The song Bob Dylan wrote for Ringo Starr
In the 1960s, Bob Dylan was writing so many classic songs that he was literally losing them around the house in the same idle way that a single glove always goes missing. Joan Baez found ‘Love Is Just a Four Letter Word’ down the back of his piano, and when he came into the room to hear her playing it, and he remarked on how lovely her new song was, she had to exclaim, “You wrote it you dope!”
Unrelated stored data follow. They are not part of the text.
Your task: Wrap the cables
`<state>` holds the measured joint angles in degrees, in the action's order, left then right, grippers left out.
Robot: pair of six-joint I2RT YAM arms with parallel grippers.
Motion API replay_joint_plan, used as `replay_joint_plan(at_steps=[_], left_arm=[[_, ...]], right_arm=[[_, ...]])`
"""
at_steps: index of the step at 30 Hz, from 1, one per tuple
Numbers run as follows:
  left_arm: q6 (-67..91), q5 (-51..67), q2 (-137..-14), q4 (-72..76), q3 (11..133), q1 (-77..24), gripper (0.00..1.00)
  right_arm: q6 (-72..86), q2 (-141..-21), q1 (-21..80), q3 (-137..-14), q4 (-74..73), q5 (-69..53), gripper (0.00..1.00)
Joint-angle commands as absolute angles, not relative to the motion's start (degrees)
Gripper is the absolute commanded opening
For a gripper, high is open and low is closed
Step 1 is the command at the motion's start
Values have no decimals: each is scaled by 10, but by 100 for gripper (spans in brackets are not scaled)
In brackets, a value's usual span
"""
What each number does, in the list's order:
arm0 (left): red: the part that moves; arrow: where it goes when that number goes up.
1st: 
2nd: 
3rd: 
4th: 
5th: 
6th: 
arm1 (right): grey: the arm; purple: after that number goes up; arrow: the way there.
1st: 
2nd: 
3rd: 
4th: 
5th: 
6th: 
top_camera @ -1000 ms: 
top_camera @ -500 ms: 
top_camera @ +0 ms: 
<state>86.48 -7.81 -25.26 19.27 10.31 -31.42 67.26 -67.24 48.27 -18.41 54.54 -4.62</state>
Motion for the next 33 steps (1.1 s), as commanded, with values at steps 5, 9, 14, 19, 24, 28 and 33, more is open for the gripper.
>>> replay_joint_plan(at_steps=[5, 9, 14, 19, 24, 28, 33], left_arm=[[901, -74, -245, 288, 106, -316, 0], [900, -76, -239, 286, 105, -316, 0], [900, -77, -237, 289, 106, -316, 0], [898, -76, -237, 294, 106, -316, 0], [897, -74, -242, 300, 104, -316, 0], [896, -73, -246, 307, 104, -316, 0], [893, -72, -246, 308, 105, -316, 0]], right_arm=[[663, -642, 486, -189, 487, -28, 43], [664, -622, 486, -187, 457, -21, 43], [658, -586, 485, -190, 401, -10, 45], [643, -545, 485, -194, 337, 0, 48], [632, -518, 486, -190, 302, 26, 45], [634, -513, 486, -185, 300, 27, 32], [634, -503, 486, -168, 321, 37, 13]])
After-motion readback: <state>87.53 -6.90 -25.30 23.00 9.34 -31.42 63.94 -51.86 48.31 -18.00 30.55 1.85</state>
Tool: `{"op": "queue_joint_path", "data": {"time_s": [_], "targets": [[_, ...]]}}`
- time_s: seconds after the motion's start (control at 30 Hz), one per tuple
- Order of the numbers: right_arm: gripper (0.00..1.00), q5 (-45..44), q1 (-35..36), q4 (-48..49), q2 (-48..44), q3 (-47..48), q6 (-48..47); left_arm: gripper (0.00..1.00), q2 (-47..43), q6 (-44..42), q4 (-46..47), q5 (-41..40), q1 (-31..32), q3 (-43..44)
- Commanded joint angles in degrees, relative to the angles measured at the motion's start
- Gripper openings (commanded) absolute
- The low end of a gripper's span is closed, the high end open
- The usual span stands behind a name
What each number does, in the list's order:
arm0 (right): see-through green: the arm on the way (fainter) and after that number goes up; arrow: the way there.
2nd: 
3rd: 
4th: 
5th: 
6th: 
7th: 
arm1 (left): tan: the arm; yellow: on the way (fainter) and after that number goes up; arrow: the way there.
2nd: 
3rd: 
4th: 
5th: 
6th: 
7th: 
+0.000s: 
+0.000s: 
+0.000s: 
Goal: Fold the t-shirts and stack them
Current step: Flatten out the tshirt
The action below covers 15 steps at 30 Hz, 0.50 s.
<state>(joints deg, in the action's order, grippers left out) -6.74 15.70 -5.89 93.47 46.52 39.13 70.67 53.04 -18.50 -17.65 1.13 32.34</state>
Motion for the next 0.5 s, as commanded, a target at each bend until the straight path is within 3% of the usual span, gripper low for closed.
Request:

Baez was far from the only benefactor, too. He gave away tracks to The Byrds, Ronnie Wood, Nico and even Elvis Presley. In fact, the original vagabond was so utterly prolific during that era, and in an array of different styles, that a rumour was soon spawned that he sold his soul to the devil. This is a rumour he has gleefully tapped into ever since with a wry smile, quipping that he’s still touring and making because he’s holding up his end of the bargain.
However, even if you take glibness aside, offering up a song to The Beatles, of all people, is surely inhuman. Alas, it seems Dylan truly didn’t, and never even cared to mention it. In fact, Dylan strangely didn’t mention them much at all despite striking up a friendship with them over a joint as he famously introduced them to weed on August 28th, 1964, at New York’s Delmonico hotel. It was a meeting akin to something from Greek mythology, and the fateful offering of marijuana from Dylan to The Beatles is now ascribed in history as a moment that coloured the Fab Four’s back catalogue with a kaleidoscopic hue. And, indeed, the whole era of psychedelia that followed thereafter.
Paul McCartney once said: “I could feel myself climbing a spiral walkway as I was talking to Dylan. I felt like I was figuring it all out, the meaning of life.” Dylan may have been more laconic with his praise of the Fab Four, thus propagating the notion of a one-way relationship, but he has on occasion let his stiff upper lip loosen to eulogise his contemporaries and acknowledged their influence on him. “I just kept it to myself that I really dug them,” Dylan told biographer Anthony Scaduto.
The fact he was happy to offer them a song is even more proof. In the background of the Let It Be sessions, you can hear Dylan’s best friend in The Beatles, George Harrison, mutter, “Here’s one Dylan wrote for Ringo” before strumming out ‘Maureen’, a track named after Ringo’s wife. In 1968, he had been writing alongside Harrison and offered him ‘I’d Have You Anytime’ and ‘Nowhere To Go’ so it is likely that this completed the trilogy.
However, none of this can be corroborated beyond the various utterances from Harrison in the session recordings, and it is indeed possible that Harrison simply didn’t want to say, ‘This is one I wrote about your wife Ringo mate, because at this stage I am, in fact, already having an affair with her’. Countering this is the distinctly Dylan-esque vibe to the song with its off-kilter rhythm. In the same sessions, Harrison shared a few confirmed Dylan rarities with the band: ‘Please Mrs Henry’ and ‘Get Your Rocks Off’.
Perhaps the most indicative factor of all about this tale is what it says about Dylan’s relationship with Harrison. “George got stuck with being the Beatle that had to fight to get songs on records because of Lennon and McCartney,“ Dylan once proclaimed in an interview with Rolling Stone. “Well, who wouldn’t get stuck? If George had had his own group and was writing his own songs back then, he’d have been probably just as big as anybody.” And it is evidenced from their collaborations that the pair shared a musical and spiritual bond, with a master passing songs to his songwriting apprentice and the apprentice trading guitar-playing tips in return.
As Dylan also said: “George had an uncanny ability to just play chords that didn’t seem to be connected in any kind of way and come up with a melody and a song. I don’t know anybody else who could do that, either. What can I tell you? He was from that old line of playing where every note was a note to be counted.”
As for ‘Maureen’, the song remains a mysterious relic from a period akin to a modern pop culture renaissance where ideas were flowing so freely in artistic revolt that sharing songs, stealing songs, and songs slipping into obscurity as a symptom of prolificness was commonplace, especially among the two titans of the time.